Namibia prepares for IBCM (Integrated Bite Case Management)
The Namibian government previously highlighted the need for more, and better quality, data for rabies so that data-driven decisions can be made. To achieve this, the Namibian government decided to implement an Integrated Bite Case Management (IBCM) program – a One Health rabies response described by the World Health Organization (WHO) as “investigations of suspected rabid animals and sharing information with both animal and human health investigators for appropriate risk assessments”.
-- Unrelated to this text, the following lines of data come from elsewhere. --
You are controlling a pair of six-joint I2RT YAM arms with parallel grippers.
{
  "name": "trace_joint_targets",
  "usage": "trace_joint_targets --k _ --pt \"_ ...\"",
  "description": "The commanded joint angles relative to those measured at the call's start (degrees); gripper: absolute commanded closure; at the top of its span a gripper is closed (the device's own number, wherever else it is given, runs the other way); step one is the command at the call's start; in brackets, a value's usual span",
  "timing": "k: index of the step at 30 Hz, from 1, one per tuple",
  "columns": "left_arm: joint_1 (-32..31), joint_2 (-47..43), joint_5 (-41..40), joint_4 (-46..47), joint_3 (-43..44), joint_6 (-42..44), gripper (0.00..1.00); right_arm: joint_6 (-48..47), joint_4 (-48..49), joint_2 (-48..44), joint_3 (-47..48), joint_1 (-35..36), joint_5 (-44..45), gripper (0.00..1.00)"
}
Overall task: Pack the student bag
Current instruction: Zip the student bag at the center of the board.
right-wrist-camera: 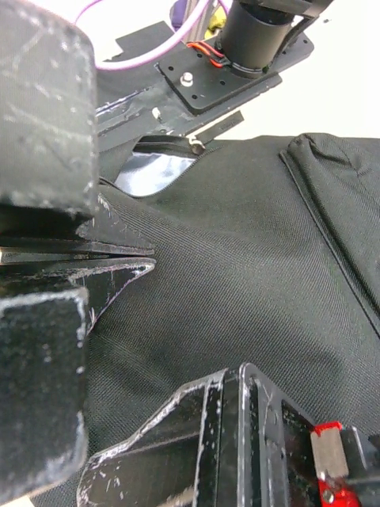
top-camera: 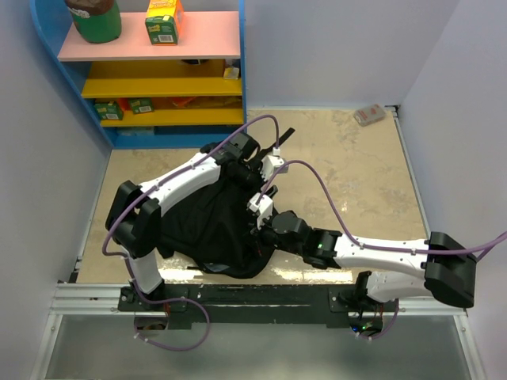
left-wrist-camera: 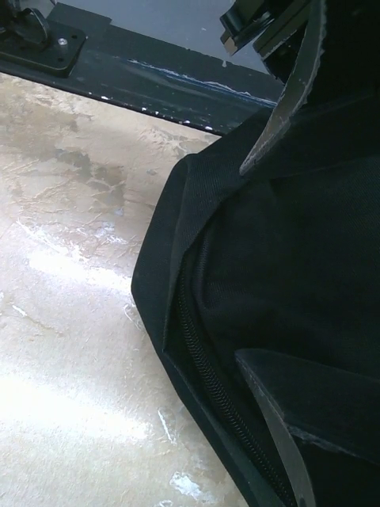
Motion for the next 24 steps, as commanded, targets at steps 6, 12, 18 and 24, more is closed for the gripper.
trace_joint_targets --k 6,12,18,24 --pt "-0.4 3.5 6.9 -4.2 3.0 -3.1 0.0 -2.0 1.5 0.3 2.2 0.0 -1.2 1.0" --pt "-1.0 3.2 10.5 -3.6 2.1 -3.6 0.02 -2.1 1.9 0.1 1.5 0.0 -1.3 1.0" --pt "-2.9 3.4 5.6 0.1 -1.0 -5.0 0.15 -2.3 2.3 0.3 1.5 0.0 -1.3 1.0" --pt "-4.6 4.8 -2.5 4.7 -2.2 -5.1 0.64 -2.4 2.3 -0.1 1.4 0.0 -1.0 1.0"
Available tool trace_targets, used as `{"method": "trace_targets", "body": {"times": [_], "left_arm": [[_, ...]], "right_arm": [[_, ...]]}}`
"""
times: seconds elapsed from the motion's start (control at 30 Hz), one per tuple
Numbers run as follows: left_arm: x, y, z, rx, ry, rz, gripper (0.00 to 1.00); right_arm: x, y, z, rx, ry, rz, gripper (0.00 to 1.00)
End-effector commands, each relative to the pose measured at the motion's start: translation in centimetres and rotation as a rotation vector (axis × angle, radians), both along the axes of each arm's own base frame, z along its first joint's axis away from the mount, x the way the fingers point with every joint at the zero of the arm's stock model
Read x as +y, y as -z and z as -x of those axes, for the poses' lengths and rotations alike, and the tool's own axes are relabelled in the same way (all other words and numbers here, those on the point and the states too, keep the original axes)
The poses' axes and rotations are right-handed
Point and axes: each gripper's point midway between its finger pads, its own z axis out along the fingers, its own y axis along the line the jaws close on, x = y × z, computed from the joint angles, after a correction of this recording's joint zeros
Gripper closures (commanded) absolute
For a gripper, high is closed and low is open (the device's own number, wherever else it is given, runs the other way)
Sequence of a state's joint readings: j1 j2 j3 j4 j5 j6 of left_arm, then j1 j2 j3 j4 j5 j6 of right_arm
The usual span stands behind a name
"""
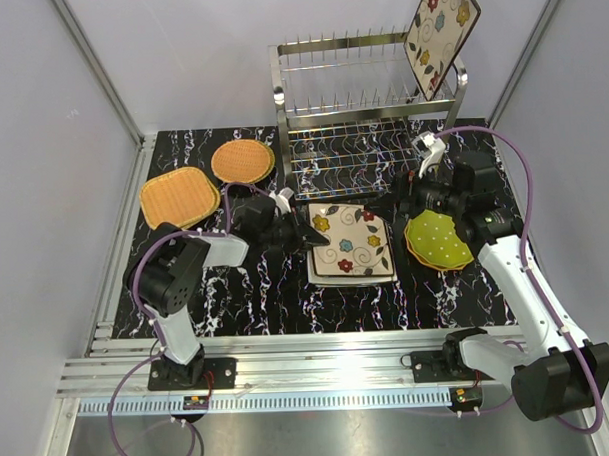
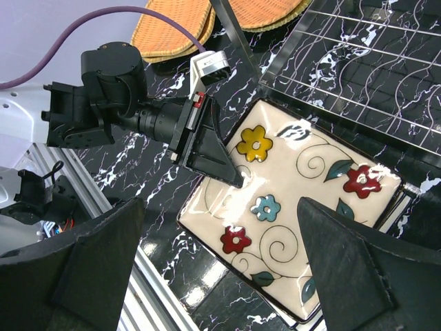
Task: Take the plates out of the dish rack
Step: Place the plate on the table
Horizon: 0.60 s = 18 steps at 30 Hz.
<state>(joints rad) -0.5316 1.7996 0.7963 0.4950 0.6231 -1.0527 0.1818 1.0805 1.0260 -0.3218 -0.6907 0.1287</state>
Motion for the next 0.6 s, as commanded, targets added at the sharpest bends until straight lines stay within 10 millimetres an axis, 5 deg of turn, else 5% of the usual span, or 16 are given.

As a first step towards implementing an IBCM program, a planning meeting was conducted from 4 - 6 July 2022 in Windhoek, Namibia. The meeting was attended by 26 officials from the Ministry of Agriculture, Water and Land Reform – Directorate of Veterinary Services and the Ministry of Health and Social Services of Namibia, and was supported and facilitated by the World Organisation for Animal Health (WOAH, formerly known as the OIE), the WHO, the Friedrich-Loeffler-Institut (FLI) and GARC.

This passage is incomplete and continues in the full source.